Turning and turning in the widening gyre
The falcon cannot hear the falconer;
Things fall apart; the centre cannot hold;
Mere anarchy is loosed upon the world,
The blood-dimmed tide is loosed, and everywhere
The ceremony of innocence is drowned;
The best lack all conviction, while the worst
Are full of passionate intensity.

Surely some revelation is at hand;
Surely the Second Coming is at hand.
The Second Coming! Hardly are those words out
When a vast image out of Spiritus Mundi
Troubles my sight: somewhere in sands of the desert
A shape with lion body and the head of a man,
A gaze blank and pitiless as the sun,
Is moving its slow thighs, while all about it
Reel shadows of the indignant desert birds.
The darkness drops again; but now I know
That twenty centuries of stony sleep
Were vexed to nightmare by a rocking cradle,
And what rough beast, its hour come round at last,
Slouches towards Bethlehem to be born?


William Butler Yeats


This poem seems to me right now to be most prophetic. William Butler Yeats wrote this poem in 1921. He intended for it to describe the current historical moment in terms of the gyres. Yeats believed that the world was on the threshold of an apocalyptic revelation, as history reached the end of the outer gyre and began moving along the inner gyre.

The words, the tone, feel heavy-handed. The narrator though, is safely at the distance, passing judgement on the situation. Today, the entire poem came into my head as the day continued to unfold. I do not think we are approaching end times (and the outer gyre), but I sense that unforeseen changes loom on the horizon, some good, some bad.

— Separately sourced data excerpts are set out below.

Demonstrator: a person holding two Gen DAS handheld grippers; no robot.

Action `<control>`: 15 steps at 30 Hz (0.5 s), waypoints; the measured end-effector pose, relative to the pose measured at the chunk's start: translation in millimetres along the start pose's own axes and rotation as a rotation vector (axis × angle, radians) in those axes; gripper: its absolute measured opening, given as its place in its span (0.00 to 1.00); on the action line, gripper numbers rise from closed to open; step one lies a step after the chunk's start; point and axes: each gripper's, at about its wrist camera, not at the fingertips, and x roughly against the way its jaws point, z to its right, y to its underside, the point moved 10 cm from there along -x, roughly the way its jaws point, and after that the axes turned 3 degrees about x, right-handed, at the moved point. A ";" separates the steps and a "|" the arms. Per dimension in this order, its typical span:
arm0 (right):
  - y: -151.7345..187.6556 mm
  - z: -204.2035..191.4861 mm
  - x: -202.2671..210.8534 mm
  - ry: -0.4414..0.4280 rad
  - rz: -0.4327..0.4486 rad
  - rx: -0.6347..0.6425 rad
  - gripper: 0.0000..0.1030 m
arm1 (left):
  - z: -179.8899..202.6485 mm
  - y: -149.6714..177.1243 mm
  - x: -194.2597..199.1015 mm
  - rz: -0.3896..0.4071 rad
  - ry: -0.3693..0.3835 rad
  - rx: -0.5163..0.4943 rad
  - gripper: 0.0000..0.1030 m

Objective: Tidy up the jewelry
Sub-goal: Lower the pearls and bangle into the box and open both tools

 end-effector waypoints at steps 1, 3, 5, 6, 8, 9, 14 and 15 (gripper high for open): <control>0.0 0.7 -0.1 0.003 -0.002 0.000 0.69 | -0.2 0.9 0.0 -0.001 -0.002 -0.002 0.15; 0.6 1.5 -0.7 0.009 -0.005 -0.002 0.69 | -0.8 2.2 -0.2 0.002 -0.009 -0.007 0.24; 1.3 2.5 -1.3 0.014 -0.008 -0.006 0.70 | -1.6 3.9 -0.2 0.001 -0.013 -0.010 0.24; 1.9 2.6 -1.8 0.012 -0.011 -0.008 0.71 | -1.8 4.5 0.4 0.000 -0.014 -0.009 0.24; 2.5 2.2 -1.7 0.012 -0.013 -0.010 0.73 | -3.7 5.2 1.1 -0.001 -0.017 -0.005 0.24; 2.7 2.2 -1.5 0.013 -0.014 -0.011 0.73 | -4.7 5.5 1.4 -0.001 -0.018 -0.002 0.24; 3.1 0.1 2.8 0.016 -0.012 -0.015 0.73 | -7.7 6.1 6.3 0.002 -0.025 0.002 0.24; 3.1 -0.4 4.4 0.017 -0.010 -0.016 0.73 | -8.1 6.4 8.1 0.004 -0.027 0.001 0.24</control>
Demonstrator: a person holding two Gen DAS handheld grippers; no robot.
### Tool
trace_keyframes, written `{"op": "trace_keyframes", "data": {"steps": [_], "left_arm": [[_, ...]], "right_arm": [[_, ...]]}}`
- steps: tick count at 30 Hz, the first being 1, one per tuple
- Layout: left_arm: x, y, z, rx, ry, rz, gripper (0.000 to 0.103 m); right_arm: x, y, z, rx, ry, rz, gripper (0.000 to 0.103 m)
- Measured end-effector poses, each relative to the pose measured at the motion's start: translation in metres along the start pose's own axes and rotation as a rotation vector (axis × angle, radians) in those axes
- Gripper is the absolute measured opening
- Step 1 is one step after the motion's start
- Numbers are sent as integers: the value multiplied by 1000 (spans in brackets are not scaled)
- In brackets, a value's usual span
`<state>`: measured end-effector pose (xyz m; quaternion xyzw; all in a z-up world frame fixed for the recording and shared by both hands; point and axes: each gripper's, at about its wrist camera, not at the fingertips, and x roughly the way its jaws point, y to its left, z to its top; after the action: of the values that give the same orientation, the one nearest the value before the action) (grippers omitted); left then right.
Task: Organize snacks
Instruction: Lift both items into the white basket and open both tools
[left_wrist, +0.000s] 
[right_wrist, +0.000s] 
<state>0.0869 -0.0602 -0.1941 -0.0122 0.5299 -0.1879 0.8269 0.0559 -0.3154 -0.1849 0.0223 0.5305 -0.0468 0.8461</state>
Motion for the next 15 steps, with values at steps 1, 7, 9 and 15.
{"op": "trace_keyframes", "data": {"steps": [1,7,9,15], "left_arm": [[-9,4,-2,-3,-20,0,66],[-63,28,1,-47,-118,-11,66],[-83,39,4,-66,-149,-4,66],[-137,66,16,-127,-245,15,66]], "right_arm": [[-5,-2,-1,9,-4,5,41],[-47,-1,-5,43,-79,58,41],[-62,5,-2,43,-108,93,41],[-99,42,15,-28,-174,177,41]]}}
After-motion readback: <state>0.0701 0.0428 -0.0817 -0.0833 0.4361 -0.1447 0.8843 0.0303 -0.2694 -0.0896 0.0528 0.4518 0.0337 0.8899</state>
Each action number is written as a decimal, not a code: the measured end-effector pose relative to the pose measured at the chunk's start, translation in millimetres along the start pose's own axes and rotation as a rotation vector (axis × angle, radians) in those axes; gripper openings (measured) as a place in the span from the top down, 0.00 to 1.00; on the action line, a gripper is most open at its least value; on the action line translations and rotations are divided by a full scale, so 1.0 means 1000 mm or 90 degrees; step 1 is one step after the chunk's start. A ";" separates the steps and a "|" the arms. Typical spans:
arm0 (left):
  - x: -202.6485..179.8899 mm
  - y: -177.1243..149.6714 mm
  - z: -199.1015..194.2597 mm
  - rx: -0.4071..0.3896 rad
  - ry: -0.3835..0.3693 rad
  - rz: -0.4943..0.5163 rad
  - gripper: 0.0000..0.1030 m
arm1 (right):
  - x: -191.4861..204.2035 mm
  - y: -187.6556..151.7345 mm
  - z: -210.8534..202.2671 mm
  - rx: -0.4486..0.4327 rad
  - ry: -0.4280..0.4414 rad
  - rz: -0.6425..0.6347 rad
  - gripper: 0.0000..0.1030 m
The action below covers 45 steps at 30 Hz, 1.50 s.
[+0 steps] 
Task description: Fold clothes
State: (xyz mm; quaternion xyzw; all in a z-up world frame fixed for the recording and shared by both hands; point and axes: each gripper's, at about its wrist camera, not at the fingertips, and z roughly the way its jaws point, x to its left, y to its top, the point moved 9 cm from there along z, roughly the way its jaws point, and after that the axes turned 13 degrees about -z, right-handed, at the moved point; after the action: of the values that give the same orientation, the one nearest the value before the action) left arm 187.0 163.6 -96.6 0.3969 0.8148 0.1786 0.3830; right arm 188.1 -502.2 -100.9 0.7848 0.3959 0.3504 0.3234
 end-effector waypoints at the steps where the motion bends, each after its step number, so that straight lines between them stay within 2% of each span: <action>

This is going to be one of those days in which people will ask themselves, where were you when the Trump supporters attempted to stage a coup in the Nation’s Capitol. Me, I was upstairs, attempting to make book distribution connections, and at the same time, keeping my eye on the weather. I was wondering if it was going to be a good day for a ride.

Pete alerted me as to what was going on. I finished my second-to-last call. I didn’t make the final call. Instead I went downstairs and pulled a kitchen chair up next to Pete’s chair. There, we watched ABC news, on the computer. I sat, all total, for twenty minutes, staring at the screen. Crazy people in American flag cartoons were scaling building walls. Others were walking around and yelling inane things. I said to Pete that the signs they were carrying were unimaginative compared to those carried in the Woman’s Day march in 2017.

Lots of bodies and few with brains. A recipe for disruption.

I sat mesmerized, all total, 20 minutes. And after, it occurred to me that I’d spent twenty minutes too long watching the screen. I imagine that most were glued to the television all day long. The rest, they got up and did other things, once in a while glancing at the screen.

I couldn’t help but think that the media perpetuated the badness. Trump and his kind thrive on attention the way dung beetles thrive on shit. Take the press away and ignore them and they have no audience. This would have been the best thing to do, given that their fearless leader sequestered himself in some safe place and was most likely watching what was going on. At the same time, he was probably thinking that these individuals, in backing him, were doing the right thing.

And I couldn’t help but think that social media exacerbated the problem. The hate groups, via these platforms, found a gathering place, one with people of like sentiments.

What’s to become of us all? This is the question William Butler Yeats asked, in 1921, 100 years ago. And this is a question each and every one of us needs to be one another, now.